I also just noticed another thing, on our new 2.12.3 clients, I can't find the async_discard import flag:
[root@sh-117-13 ~]# lctl get_param mdc.fir-*.import | grep connect_flags connect_flags: [ write_grant, server_lock, version, acl, xattr, create_on_write, truncate_lock, inode_bit_locks, getattr_by_fid, no_oh_for_devices, max_byte_per_rpc, early_lock_cancel, adaptive_timeouts, lru_resize, alt_checksum_algorithm, fid_is_enabled, version_recovery, pools, large_ea, full20, layout_lock, 64bithash, jobstats, umask, einprogress, grant_param, lvb_type, short_io, flock_deadlock, disp_stripe, open_by_fid, lfsck, multi_mod_rpcs, dir_stripe, subtree, bulk_mbits, second_flags, file_secctx, dir_migrate, unknown, flr, lock_convert, archive_id_array, selinux_policy, lsom, unknown2_0x4000 ]

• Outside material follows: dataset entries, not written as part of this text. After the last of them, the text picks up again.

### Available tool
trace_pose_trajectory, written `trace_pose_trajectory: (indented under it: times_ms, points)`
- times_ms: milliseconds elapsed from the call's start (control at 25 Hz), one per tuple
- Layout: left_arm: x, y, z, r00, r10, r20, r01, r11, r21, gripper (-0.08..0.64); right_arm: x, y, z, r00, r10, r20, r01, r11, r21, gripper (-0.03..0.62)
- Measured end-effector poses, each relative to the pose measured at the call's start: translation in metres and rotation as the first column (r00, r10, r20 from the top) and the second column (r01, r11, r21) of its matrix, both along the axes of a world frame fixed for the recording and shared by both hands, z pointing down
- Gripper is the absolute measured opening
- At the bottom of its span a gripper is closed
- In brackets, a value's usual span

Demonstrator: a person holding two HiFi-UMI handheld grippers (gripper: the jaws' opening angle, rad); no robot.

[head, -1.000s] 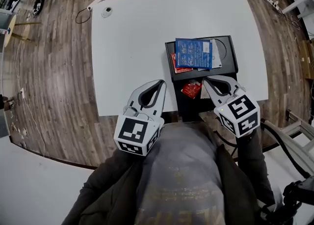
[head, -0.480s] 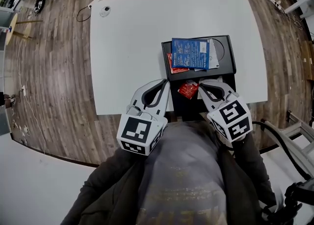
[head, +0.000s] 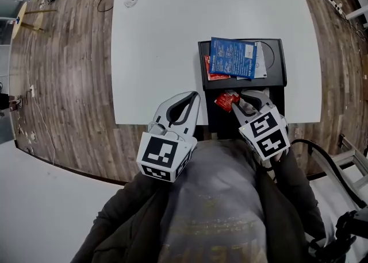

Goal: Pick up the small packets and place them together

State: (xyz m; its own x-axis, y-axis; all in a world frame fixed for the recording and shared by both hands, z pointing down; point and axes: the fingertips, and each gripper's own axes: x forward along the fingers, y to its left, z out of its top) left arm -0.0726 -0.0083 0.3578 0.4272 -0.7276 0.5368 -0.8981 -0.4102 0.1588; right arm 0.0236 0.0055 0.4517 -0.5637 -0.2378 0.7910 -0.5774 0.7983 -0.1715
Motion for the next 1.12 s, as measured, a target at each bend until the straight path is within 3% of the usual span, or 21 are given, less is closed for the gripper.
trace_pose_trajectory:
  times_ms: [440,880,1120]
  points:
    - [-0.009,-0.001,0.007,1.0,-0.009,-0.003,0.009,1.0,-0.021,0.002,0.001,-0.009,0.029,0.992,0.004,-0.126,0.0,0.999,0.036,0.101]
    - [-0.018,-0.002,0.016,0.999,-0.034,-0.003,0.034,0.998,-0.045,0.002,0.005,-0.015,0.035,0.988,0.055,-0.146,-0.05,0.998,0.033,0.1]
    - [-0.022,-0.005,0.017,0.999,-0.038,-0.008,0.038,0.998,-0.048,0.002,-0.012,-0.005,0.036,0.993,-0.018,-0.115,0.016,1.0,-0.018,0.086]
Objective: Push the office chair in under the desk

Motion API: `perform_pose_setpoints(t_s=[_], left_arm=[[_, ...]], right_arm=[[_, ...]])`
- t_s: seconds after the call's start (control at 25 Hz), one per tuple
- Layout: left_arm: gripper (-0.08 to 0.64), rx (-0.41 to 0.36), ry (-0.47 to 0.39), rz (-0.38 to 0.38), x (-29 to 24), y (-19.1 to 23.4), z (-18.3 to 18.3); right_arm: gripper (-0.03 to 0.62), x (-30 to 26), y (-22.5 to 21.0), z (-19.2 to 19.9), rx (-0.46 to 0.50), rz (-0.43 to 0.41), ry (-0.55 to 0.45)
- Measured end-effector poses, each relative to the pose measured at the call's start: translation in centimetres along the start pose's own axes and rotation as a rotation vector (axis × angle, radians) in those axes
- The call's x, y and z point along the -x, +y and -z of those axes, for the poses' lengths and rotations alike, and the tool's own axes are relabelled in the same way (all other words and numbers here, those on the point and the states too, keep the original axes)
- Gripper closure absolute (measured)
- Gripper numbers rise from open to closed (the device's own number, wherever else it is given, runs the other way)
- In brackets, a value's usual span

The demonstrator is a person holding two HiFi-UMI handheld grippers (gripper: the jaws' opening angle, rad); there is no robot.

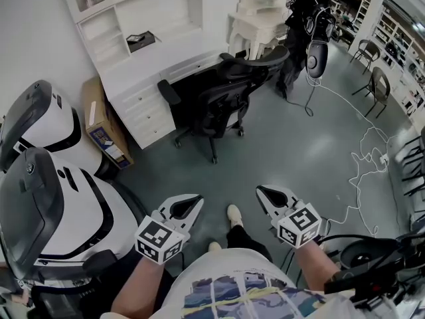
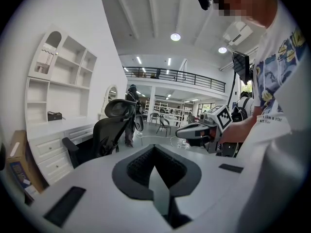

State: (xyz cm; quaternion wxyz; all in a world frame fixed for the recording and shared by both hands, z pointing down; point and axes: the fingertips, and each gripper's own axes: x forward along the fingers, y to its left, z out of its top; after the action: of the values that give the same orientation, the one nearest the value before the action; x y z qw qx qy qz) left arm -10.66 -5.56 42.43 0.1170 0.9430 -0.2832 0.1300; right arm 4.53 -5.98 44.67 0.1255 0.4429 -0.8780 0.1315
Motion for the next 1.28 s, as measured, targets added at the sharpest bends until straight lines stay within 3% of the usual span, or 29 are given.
perform_pose_setpoints(t_s=[1.28], left_arm=[[0.546, 0.004, 0.014, 0.050, 0.7, -2.5, 0.6]], right_arm=[[0.568, -0.1, 2.4, -0.1, 0.055, -0.049, 0.016]])
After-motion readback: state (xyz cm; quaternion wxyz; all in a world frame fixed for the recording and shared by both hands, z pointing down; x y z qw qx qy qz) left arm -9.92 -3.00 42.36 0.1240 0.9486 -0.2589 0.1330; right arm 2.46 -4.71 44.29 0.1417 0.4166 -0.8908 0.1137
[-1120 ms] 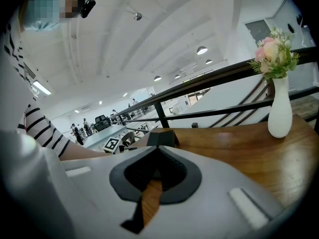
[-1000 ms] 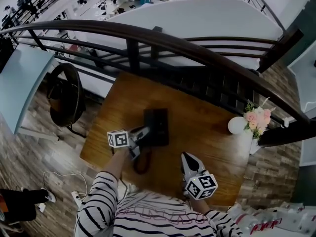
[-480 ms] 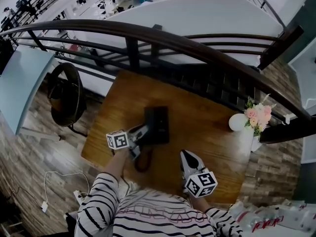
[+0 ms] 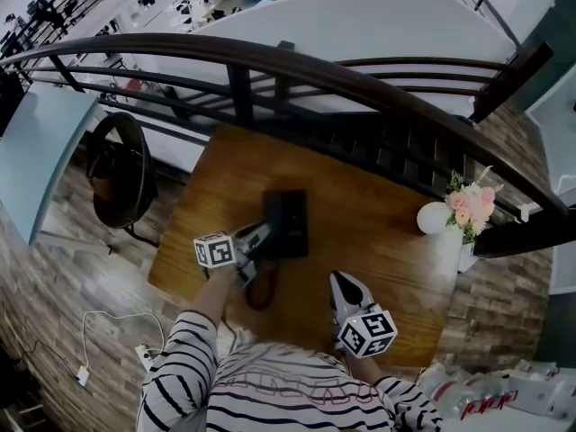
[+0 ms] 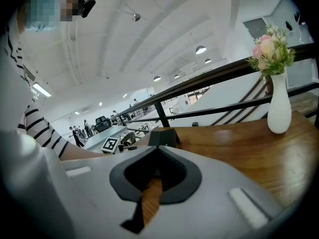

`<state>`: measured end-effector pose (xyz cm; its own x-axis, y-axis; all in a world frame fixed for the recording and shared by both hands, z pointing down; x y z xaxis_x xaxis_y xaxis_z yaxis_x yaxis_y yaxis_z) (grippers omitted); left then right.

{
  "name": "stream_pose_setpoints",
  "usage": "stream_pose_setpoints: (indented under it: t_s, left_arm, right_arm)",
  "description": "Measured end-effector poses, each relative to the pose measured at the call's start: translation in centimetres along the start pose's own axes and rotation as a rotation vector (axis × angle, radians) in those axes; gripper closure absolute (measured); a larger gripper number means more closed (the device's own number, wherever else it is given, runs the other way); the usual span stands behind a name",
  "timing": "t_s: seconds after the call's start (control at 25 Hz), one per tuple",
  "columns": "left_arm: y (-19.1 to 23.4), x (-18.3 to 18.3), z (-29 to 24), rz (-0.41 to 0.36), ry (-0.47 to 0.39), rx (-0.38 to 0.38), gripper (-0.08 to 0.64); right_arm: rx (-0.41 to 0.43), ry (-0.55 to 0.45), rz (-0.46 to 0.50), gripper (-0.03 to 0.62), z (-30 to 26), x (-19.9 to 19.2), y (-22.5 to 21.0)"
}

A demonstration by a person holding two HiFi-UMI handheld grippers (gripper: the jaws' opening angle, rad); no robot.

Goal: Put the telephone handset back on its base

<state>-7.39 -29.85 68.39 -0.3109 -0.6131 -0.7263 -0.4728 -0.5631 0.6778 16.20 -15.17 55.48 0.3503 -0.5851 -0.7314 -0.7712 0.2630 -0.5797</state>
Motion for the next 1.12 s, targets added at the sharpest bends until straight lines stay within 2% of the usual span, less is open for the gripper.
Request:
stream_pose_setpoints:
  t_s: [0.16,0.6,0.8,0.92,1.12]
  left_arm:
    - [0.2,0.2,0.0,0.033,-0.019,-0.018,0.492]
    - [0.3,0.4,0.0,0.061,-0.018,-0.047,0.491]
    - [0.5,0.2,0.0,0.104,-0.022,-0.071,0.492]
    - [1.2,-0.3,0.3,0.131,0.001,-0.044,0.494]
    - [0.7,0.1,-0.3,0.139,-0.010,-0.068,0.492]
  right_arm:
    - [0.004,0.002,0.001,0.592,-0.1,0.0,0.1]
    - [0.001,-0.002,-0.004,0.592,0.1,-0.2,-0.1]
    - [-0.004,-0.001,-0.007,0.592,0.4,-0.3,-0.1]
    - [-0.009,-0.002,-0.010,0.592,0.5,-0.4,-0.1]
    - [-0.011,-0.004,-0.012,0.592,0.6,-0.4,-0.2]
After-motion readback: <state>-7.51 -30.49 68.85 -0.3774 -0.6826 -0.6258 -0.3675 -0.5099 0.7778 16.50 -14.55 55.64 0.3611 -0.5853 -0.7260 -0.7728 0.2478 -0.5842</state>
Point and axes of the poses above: the fingertips, and each gripper's own axes: z backward along the fingers, y to its left, x out of its top, the point moved 6 cm from there along z, backward along the fingers, and after that the axes turned 13 degrees about -z, right-handed, at the moved point
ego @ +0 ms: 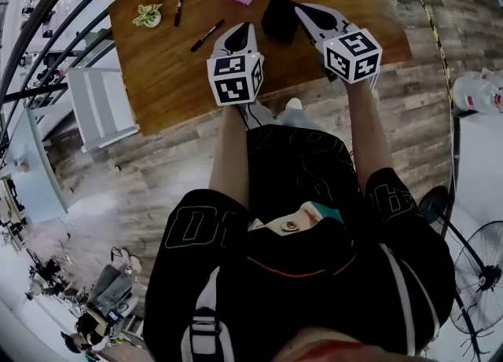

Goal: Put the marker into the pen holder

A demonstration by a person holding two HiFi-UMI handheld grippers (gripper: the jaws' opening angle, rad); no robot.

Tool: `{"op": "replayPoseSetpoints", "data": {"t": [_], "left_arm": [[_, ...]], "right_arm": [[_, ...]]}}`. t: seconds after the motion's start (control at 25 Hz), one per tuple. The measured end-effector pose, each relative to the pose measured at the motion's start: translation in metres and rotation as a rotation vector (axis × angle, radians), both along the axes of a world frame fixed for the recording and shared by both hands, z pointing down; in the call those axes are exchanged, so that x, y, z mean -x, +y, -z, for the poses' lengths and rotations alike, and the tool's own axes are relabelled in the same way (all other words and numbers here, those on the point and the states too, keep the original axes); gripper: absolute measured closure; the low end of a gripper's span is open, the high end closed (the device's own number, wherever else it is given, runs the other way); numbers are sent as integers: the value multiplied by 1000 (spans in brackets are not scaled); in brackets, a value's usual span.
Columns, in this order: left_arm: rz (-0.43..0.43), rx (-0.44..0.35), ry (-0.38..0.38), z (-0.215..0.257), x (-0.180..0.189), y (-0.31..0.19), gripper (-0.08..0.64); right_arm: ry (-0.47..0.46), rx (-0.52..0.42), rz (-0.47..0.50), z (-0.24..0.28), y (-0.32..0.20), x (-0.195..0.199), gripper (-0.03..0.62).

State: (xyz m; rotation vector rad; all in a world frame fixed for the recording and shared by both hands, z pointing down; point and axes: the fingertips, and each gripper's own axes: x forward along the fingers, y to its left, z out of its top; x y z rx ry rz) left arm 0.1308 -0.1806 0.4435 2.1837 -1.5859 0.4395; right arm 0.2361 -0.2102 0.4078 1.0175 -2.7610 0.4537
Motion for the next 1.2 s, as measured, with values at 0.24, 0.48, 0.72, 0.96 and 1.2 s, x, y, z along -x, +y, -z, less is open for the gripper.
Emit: {"op": "replayPoseSetpoints", "data": {"t": [0.24, 0.48, 0.72, 0.96, 1.2], "left_arm": [[86, 15, 13, -3, 47, 3, 554], [167, 29, 30, -11, 99, 12, 554], [245, 27, 47, -11, 154, 18, 554], [361, 56, 89, -28, 207, 40, 554], [454, 109, 139, -56, 241, 67, 554]], "right_arm": [[7, 1, 82, 3, -3, 49, 586], [24, 2, 167, 1, -6, 108, 586], [56, 3, 243, -2, -6, 166, 586], [133, 18, 362, -20, 2, 226, 586], [243, 29, 448, -48, 12, 264, 586]]}}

Is it unknown2_0x4000 ? Or is it missing??
Please confirm that the async_discard patch is missing from 2.12.3? If it's the case, we'll need to perform a full downgrade or emergency patching of the cluster and Lustre servers.
Attaching logs from MDS fir-md1-s1 which serves MDT0 and that we cannot make operational again at the moment. We even tried with abort_recovery with no luck.